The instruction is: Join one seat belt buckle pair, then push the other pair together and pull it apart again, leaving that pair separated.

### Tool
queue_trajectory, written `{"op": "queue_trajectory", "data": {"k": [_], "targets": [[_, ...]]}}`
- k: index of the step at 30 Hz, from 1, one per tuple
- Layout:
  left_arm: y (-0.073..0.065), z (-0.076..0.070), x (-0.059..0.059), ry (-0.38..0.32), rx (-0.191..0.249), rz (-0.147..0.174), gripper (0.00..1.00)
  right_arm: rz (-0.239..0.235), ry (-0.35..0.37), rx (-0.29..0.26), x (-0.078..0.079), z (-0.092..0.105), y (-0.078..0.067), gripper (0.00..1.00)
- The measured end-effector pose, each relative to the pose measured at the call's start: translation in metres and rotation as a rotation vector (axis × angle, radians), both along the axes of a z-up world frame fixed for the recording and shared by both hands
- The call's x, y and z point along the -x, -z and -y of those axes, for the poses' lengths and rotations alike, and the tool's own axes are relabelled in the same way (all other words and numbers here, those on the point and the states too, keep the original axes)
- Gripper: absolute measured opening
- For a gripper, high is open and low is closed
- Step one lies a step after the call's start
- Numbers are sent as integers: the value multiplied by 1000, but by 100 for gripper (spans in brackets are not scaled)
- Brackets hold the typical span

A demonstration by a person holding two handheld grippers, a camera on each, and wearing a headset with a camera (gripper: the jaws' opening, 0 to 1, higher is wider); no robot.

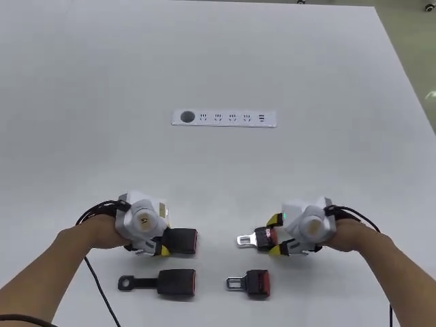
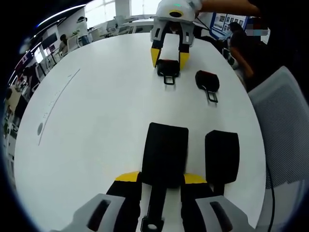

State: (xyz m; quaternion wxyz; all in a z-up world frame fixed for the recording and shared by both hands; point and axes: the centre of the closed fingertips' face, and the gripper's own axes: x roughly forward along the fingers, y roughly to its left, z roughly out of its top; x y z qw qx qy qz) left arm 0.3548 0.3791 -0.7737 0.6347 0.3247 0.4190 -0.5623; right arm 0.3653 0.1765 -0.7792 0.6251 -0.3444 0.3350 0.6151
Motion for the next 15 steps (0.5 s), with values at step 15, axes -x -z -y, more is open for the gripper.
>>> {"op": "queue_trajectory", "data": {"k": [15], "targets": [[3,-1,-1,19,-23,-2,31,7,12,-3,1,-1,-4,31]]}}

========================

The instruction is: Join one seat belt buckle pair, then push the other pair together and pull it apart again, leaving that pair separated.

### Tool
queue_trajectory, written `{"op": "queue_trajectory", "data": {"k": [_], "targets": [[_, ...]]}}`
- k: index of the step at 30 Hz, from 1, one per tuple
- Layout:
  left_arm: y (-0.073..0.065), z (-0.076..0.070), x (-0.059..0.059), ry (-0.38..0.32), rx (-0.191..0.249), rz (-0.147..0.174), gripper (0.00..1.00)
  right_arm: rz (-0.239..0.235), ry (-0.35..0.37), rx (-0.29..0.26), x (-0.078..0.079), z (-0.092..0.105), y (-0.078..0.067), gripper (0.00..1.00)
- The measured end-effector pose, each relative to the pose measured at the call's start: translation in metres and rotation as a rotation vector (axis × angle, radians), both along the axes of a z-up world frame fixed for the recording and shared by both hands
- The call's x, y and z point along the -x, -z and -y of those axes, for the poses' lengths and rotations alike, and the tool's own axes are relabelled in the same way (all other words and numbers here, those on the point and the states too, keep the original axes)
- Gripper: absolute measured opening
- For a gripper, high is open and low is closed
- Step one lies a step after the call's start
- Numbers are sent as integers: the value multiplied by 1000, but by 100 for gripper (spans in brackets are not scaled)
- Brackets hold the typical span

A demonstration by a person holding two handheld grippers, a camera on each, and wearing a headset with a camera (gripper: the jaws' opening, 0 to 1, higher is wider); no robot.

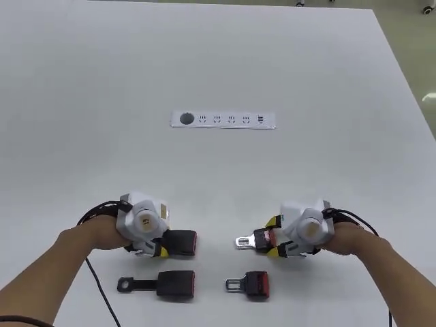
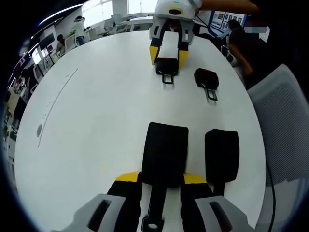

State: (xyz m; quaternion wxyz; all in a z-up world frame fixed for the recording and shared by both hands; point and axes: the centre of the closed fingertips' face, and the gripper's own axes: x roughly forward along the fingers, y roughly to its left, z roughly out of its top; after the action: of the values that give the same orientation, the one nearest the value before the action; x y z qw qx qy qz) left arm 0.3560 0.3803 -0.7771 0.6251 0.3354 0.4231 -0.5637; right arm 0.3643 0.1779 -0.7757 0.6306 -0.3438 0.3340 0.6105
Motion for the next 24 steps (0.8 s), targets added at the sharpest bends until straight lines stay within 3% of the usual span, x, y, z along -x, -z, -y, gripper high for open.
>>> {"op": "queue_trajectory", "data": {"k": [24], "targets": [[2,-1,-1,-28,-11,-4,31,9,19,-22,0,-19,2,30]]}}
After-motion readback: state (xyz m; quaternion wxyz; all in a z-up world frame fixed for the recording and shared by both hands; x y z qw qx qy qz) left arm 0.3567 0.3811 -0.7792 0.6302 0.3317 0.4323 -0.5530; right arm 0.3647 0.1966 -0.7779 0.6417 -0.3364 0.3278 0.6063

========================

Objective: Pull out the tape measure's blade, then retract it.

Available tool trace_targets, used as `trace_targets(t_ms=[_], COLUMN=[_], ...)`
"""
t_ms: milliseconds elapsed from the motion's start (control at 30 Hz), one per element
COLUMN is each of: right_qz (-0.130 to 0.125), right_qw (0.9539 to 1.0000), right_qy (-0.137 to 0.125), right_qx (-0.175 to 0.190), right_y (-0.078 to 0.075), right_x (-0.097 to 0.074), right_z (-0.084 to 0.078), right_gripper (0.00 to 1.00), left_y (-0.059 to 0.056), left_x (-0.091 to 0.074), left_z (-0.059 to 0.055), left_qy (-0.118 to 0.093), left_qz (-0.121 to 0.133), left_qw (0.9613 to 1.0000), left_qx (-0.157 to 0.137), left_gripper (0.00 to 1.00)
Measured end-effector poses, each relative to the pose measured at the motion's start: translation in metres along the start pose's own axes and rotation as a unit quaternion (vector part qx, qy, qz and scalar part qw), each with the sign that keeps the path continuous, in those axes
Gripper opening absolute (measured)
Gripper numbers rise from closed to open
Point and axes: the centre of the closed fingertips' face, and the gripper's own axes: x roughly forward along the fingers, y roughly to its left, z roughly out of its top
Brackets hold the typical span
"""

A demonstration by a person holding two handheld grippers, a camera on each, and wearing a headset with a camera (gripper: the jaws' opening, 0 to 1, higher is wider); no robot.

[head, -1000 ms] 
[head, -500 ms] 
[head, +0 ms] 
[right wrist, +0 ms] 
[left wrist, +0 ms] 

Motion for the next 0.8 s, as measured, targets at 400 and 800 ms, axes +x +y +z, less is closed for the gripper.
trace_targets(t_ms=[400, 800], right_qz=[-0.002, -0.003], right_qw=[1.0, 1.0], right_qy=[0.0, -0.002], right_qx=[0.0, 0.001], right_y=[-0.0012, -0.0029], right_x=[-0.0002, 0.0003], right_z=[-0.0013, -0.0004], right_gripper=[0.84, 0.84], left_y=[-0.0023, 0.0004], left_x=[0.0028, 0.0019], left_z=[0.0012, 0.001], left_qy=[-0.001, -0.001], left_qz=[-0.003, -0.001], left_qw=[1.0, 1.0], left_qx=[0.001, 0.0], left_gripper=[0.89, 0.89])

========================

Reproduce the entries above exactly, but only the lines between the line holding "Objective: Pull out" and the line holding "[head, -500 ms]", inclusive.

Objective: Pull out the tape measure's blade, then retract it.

Available tool trace_targets, used as `trace_targets(t_ms=[_], COLUMN=[_], ...)`
"""
t_ms: milliseconds elapsed from the motion's start (control at 30 Hz), one per element
COLUMN is each of: right_qz (-0.130 to 0.125), right_qw (0.9539 to 1.0000), right_qy (-0.137 to 0.125), right_qx (-0.175 to 0.190), right_y (-0.078 to 0.075), right_x (-0.097 to 0.074), right_z (-0.084 to 0.078), right_gripper (0.00 to 1.00), left_y (-0.059 to 0.056), left_x (-0.091 to 0.074), left_z (-0.059 to 0.055), left_qy (-0.118 to 0.093), left_qz (-0.121 to 0.133), left_qw (0.9613 to 1.0000), left_qx (-0.157 to 0.137), left_gripper (0.00 to 1.00)
Measured end-effector poses, each relative to the pose measured at the motion's start: translation in metres along the start pose's own axes and rotation as a unit quaternion (vector part qx, qy, qz and scalar part qw), each with the sign that keeps the path continuous, in those axes
Gripper opening absolute (measured)
Gripper numbers rise from closed to open
Point and axes: the centre of the closed fingertips' face, and the gripper's own axes: x roughly forward along the fingers, y roughly to its left, z roughly out of its top
Brackets hold the typical span
"""

A demonstration by a person holding two handheld grippers, a camera on each, and wearing a headset with a camera (gripper: the jaws' opening, 0 to 1, higher is wider); no robot.

[head, -1000 ms] 
[head, -500 ms] 

This completes the response to the exercise.